## Aim of the task:
Would you restate the listing word for word, with the images omitted?

* * * *

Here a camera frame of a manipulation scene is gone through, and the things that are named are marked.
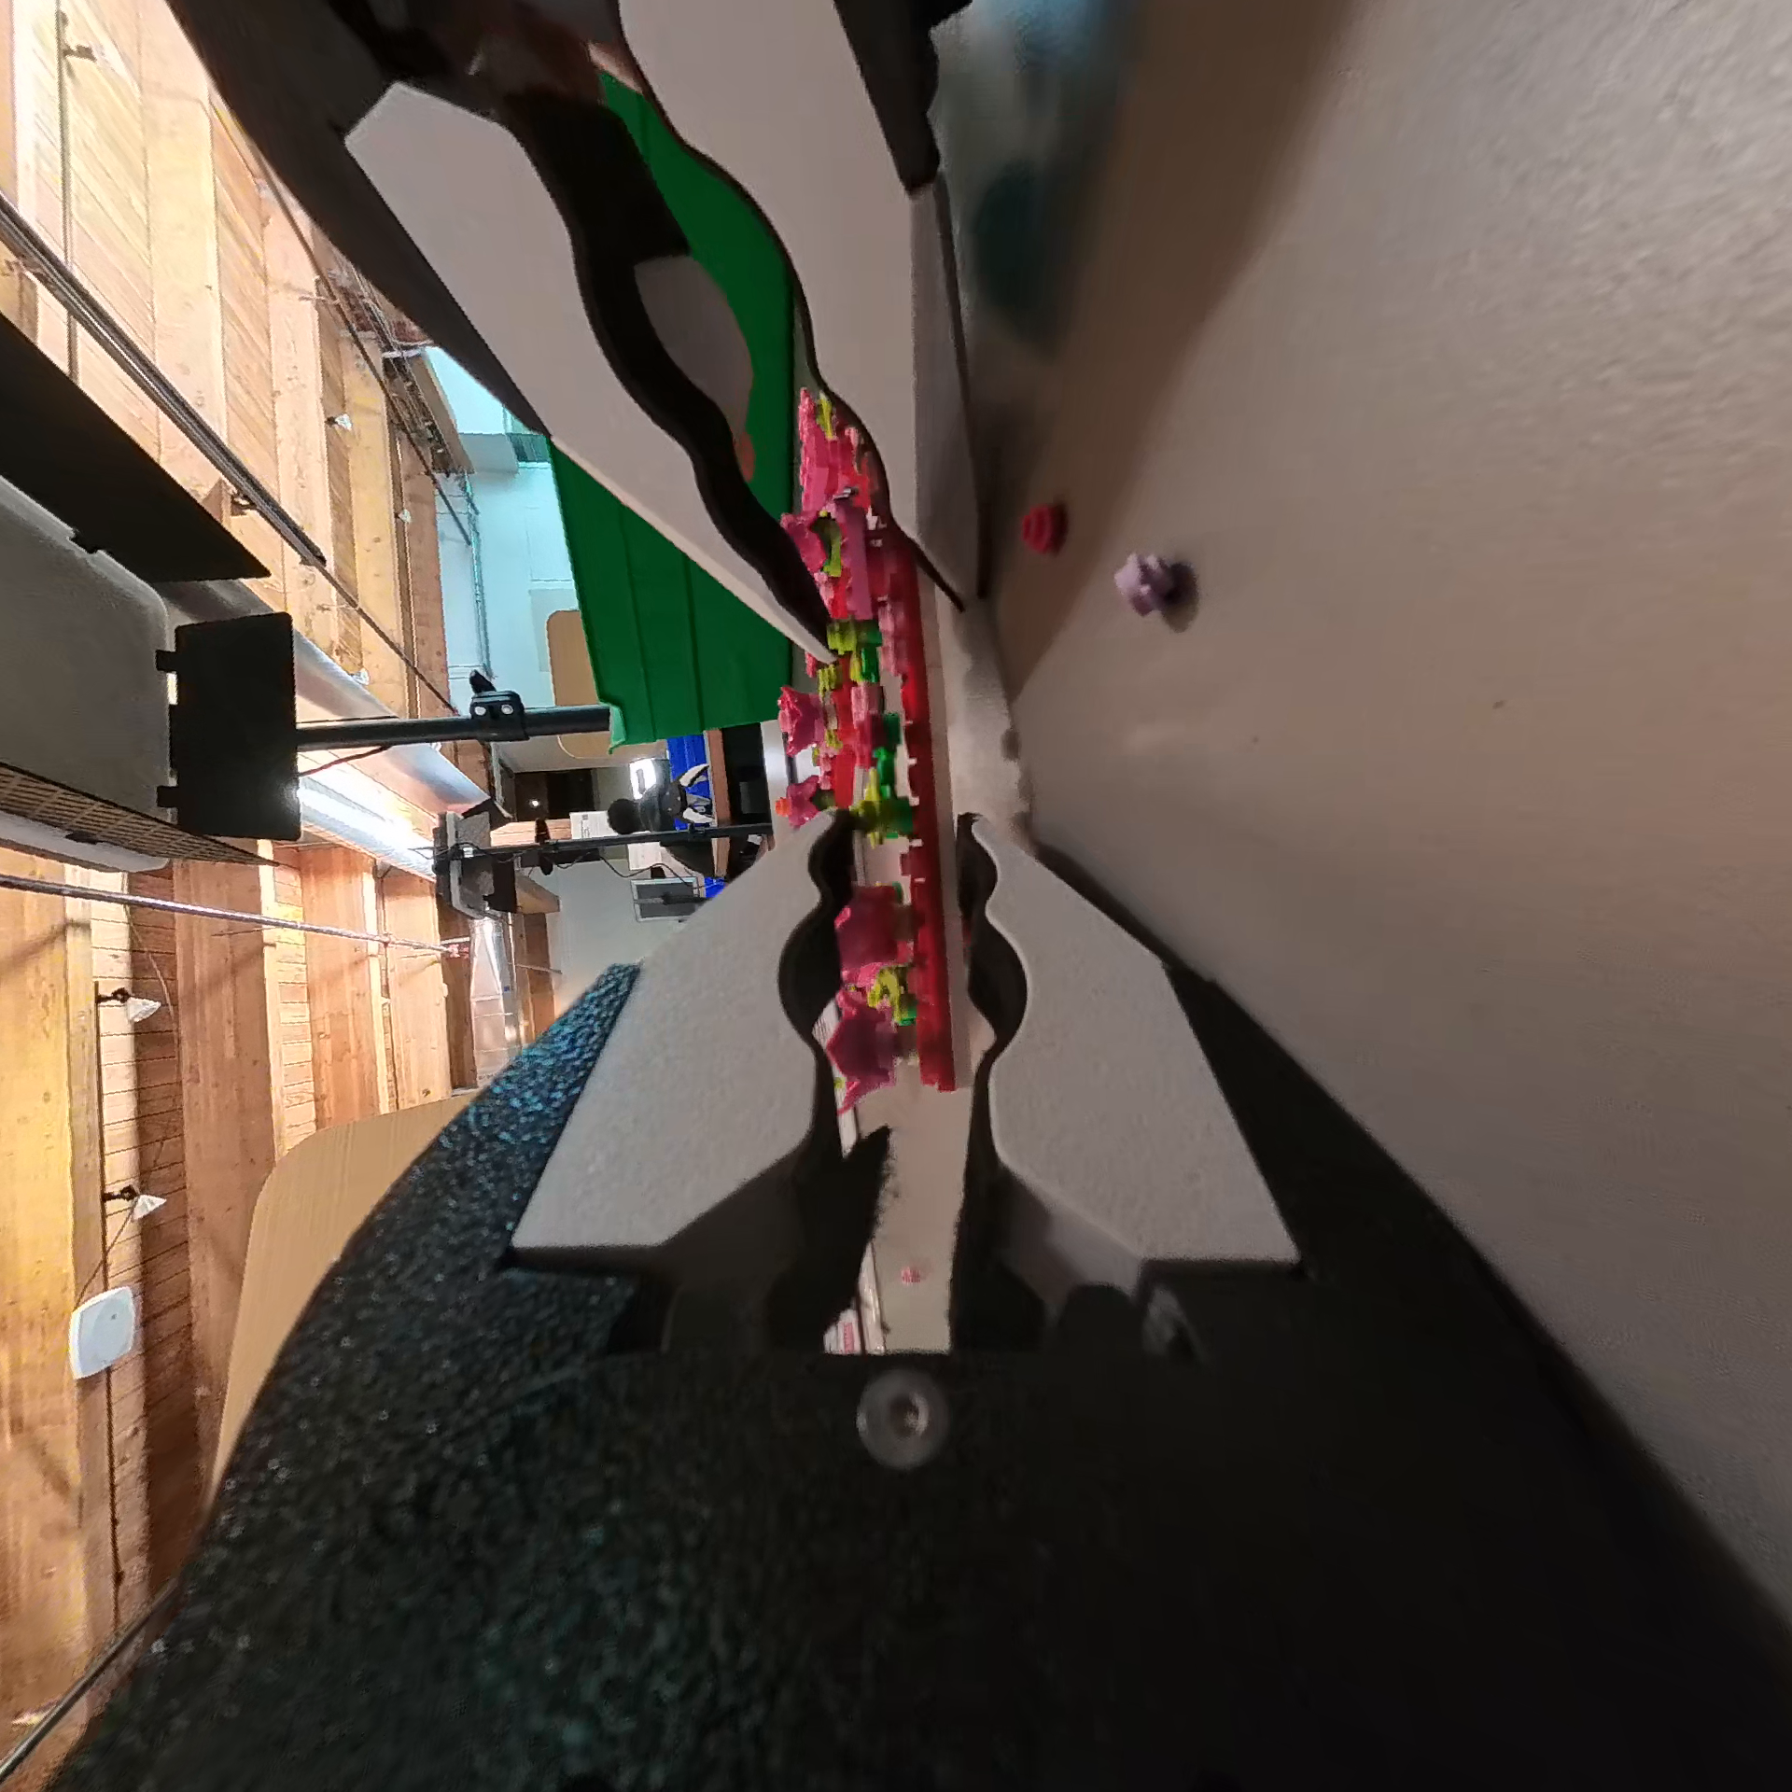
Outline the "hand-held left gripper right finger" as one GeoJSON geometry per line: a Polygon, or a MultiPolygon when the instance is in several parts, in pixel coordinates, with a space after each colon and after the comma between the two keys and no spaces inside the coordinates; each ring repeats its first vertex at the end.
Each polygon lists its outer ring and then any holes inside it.
{"type": "Polygon", "coordinates": [[[1137,1300],[1162,1270],[1295,1268],[1164,961],[986,816],[961,816],[956,860],[968,998],[993,1043],[951,1298],[1137,1300]]]}

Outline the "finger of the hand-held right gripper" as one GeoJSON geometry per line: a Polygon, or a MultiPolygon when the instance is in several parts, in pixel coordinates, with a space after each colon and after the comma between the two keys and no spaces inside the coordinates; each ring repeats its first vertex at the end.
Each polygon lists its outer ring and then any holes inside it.
{"type": "Polygon", "coordinates": [[[980,593],[968,358],[928,108],[963,2],[622,2],[646,95],[762,214],[811,368],[868,439],[892,520],[955,603],[980,593]]]}
{"type": "Polygon", "coordinates": [[[829,616],[718,401],[660,343],[634,269],[566,218],[493,118],[397,81],[348,152],[459,303],[546,435],[819,661],[829,616]]]}

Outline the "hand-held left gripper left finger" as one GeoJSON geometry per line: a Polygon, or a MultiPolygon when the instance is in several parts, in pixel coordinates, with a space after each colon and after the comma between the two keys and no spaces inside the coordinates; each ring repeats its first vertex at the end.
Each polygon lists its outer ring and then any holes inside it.
{"type": "Polygon", "coordinates": [[[853,822],[811,820],[637,966],[512,1235],[522,1263],[791,1263],[838,1151],[814,1038],[853,822]]]}

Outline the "straight red lego flower strip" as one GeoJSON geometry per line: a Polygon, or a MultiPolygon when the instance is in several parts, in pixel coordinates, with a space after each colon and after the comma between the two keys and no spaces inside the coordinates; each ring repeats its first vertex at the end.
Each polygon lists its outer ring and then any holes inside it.
{"type": "Polygon", "coordinates": [[[870,545],[862,566],[819,577],[833,661],[814,688],[780,693],[791,784],[775,816],[842,816],[847,896],[833,921],[838,992],[819,1017],[838,1112],[914,1066],[923,1088],[956,1088],[949,921],[949,812],[935,772],[931,685],[921,581],[909,550],[870,545]]]}

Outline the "black panel light on arm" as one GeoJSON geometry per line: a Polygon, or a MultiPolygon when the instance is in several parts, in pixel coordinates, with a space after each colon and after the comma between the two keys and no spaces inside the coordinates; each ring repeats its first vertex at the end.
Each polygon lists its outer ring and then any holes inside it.
{"type": "Polygon", "coordinates": [[[283,614],[180,626],[154,664],[174,680],[169,784],[158,790],[158,804],[180,830],[215,839],[299,842],[304,752],[342,760],[398,746],[498,746],[606,730],[612,721],[604,703],[525,707],[516,693],[481,685],[468,712],[301,725],[294,632],[283,614]]]}

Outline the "green plastic bin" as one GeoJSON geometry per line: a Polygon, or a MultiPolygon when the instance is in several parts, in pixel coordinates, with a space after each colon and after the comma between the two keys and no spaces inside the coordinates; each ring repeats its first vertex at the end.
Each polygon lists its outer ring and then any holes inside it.
{"type": "MultiPolygon", "coordinates": [[[[616,77],[604,77],[604,95],[743,330],[749,489],[780,520],[797,505],[800,341],[788,263],[746,197],[703,167],[646,97],[616,77]]],[[[612,743],[775,718],[791,672],[788,638],[558,444],[549,455],[598,702],[612,707],[612,743]]]]}

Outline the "light wooden board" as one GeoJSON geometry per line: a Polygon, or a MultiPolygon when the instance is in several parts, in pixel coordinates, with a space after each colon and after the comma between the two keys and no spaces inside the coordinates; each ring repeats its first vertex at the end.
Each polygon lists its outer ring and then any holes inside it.
{"type": "Polygon", "coordinates": [[[265,1178],[251,1223],[211,1495],[215,1495],[251,1408],[312,1295],[387,1190],[472,1097],[472,1092],[456,1092],[413,1110],[315,1130],[265,1178]]]}

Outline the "black ceiling panel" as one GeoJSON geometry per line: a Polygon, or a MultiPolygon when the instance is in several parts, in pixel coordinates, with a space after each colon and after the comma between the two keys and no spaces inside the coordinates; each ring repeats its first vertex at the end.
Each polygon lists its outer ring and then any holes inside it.
{"type": "Polygon", "coordinates": [[[145,584],[269,566],[33,341],[3,320],[3,479],[145,584]]]}

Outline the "grey ceiling unit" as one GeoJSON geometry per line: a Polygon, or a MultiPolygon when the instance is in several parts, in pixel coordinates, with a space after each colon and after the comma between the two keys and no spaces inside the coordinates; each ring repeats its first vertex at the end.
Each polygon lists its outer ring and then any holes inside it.
{"type": "Polygon", "coordinates": [[[3,481],[3,851],[94,873],[261,863],[174,827],[166,605],[3,481]]]}

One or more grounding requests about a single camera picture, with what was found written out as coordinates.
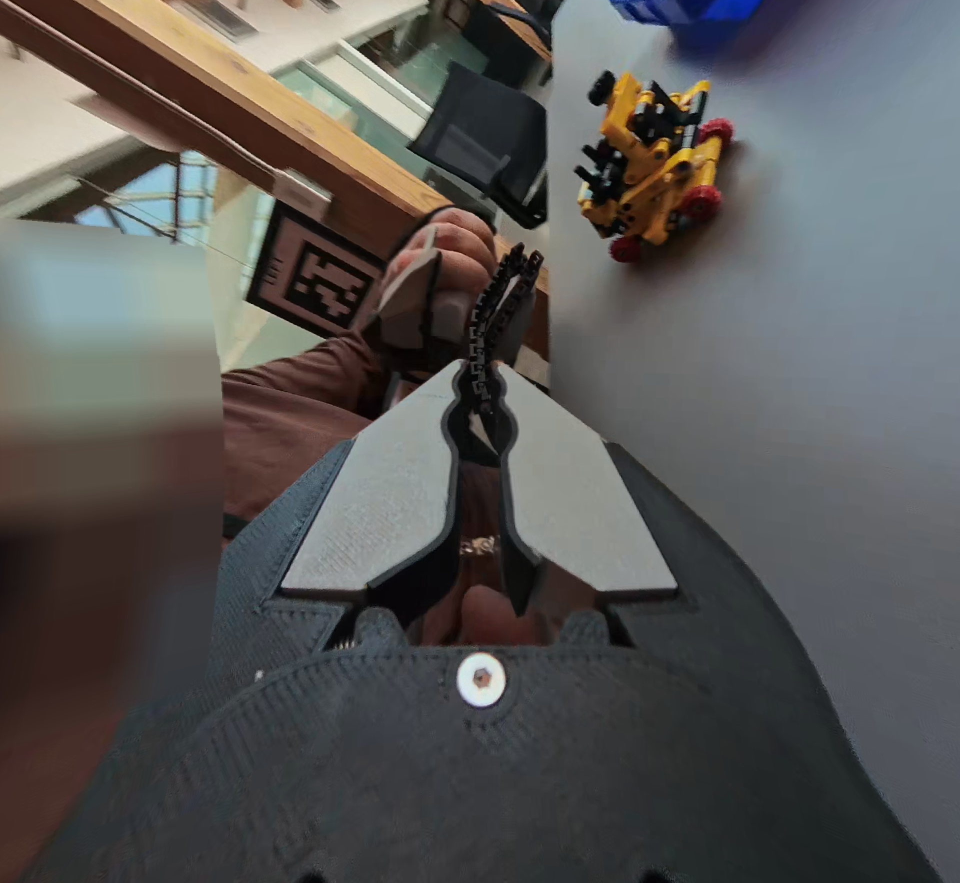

* * * *

## Answer to the problem:
Here a camera frame of a manipulation scene is gone through, and the things that are named are marked.
Outline the "hand-held left gripper right finger" as one GeoJSON geometry per line: a Polygon, or a MultiPolygon when the instance is in several parts, in pixel coordinates, with a space after each colon and after the comma between the two keys and no spaces inside the coordinates; each ring repeats its first vertex at the end.
Each polygon lists its outer ring and then any holes inside it.
{"type": "Polygon", "coordinates": [[[1137,1300],[1162,1270],[1295,1268],[1164,961],[986,816],[961,816],[956,860],[968,998],[993,1043],[951,1298],[1137,1300]]]}

Outline the "finger of the hand-held right gripper" as one GeoJSON geometry per line: a Polygon, or a MultiPolygon when the instance is in several parts, in pixel coordinates, with a space after each colon and after the comma between the two keys and no spaces inside the coordinates; each ring repeats its first vertex at the end.
Each polygon lists its outer ring and then any holes inside it.
{"type": "Polygon", "coordinates": [[[980,593],[968,358],[928,108],[963,2],[622,2],[646,95],[762,214],[811,368],[868,439],[892,520],[955,603],[980,593]]]}
{"type": "Polygon", "coordinates": [[[829,616],[718,401],[660,343],[634,269],[566,218],[493,118],[397,81],[348,152],[459,303],[546,435],[819,661],[829,616]]]}

Outline the "hand-held left gripper left finger" as one GeoJSON geometry per line: a Polygon, or a MultiPolygon when the instance is in several parts, in pixel coordinates, with a space after each colon and after the comma between the two keys and no spaces inside the coordinates; each ring repeats its first vertex at the end.
Each polygon lists its outer ring and then any holes inside it.
{"type": "Polygon", "coordinates": [[[853,822],[811,820],[637,966],[512,1235],[522,1263],[791,1263],[838,1151],[814,1038],[853,822]]]}

Outline the "straight red lego flower strip" as one GeoJSON geometry per line: a Polygon, or a MultiPolygon when the instance is in several parts, in pixel coordinates, with a space after each colon and after the comma between the two keys and no spaces inside the coordinates; each ring repeats its first vertex at the end.
Each polygon lists its outer ring and then any holes inside it.
{"type": "Polygon", "coordinates": [[[870,545],[862,566],[819,577],[833,661],[814,688],[780,693],[791,784],[775,816],[842,816],[847,896],[833,921],[838,992],[819,1017],[838,1112],[914,1066],[923,1088],[956,1088],[949,921],[949,812],[935,772],[931,685],[921,581],[909,550],[870,545]]]}

Outline the "black panel light on arm" as one GeoJSON geometry per line: a Polygon, or a MultiPolygon when the instance is in several parts, in pixel coordinates, with a space after each colon and after the comma between the two keys and no spaces inside the coordinates; each ring repeats its first vertex at the end.
Each polygon lists its outer ring and then any holes inside it.
{"type": "Polygon", "coordinates": [[[283,614],[180,626],[154,664],[174,680],[169,784],[158,790],[158,804],[180,830],[215,839],[299,842],[304,752],[342,760],[398,746],[498,746],[606,730],[612,721],[604,703],[525,707],[516,693],[481,685],[468,712],[301,725],[294,632],[283,614]]]}

Outline the "green plastic bin" as one GeoJSON geometry per line: a Polygon, or a MultiPolygon when the instance is in several parts, in pixel coordinates, with a space after each colon and after the comma between the two keys and no spaces inside the coordinates; each ring repeats its first vertex at the end.
Each polygon lists its outer ring and then any holes inside it.
{"type": "MultiPolygon", "coordinates": [[[[616,77],[604,77],[604,95],[743,330],[749,489],[780,520],[797,505],[800,341],[788,263],[746,197],[703,167],[646,97],[616,77]]],[[[612,743],[775,718],[791,672],[788,638],[558,444],[549,455],[598,702],[612,707],[612,743]]]]}

Outline the "light wooden board" as one GeoJSON geometry per line: a Polygon, or a MultiPolygon when the instance is in several parts, in pixel coordinates, with a space after each colon and after the comma between the two keys and no spaces inside the coordinates; each ring repeats its first vertex at the end.
Each polygon lists its outer ring and then any holes inside it.
{"type": "Polygon", "coordinates": [[[265,1178],[251,1223],[211,1495],[215,1495],[251,1408],[312,1295],[387,1190],[472,1097],[472,1092],[456,1092],[413,1110],[315,1130],[265,1178]]]}

Outline the "black ceiling panel" as one GeoJSON geometry per line: a Polygon, or a MultiPolygon when the instance is in several parts, in pixel coordinates, with a space after each colon and after the comma between the two keys and no spaces inside the coordinates; each ring repeats its first vertex at the end.
Each polygon lists its outer ring and then any holes inside it.
{"type": "Polygon", "coordinates": [[[145,584],[269,566],[33,341],[3,320],[3,479],[145,584]]]}

Outline the "grey ceiling unit" as one GeoJSON geometry per line: a Polygon, or a MultiPolygon when the instance is in several parts, in pixel coordinates, with a space after each colon and after the comma between the two keys and no spaces inside the coordinates; each ring repeats its first vertex at the end.
Each polygon lists its outer ring and then any holes inside it.
{"type": "Polygon", "coordinates": [[[3,481],[3,851],[94,873],[261,863],[174,827],[166,605],[3,481]]]}

One or more grounding requests about a single camera picture, with what was found written out as coordinates.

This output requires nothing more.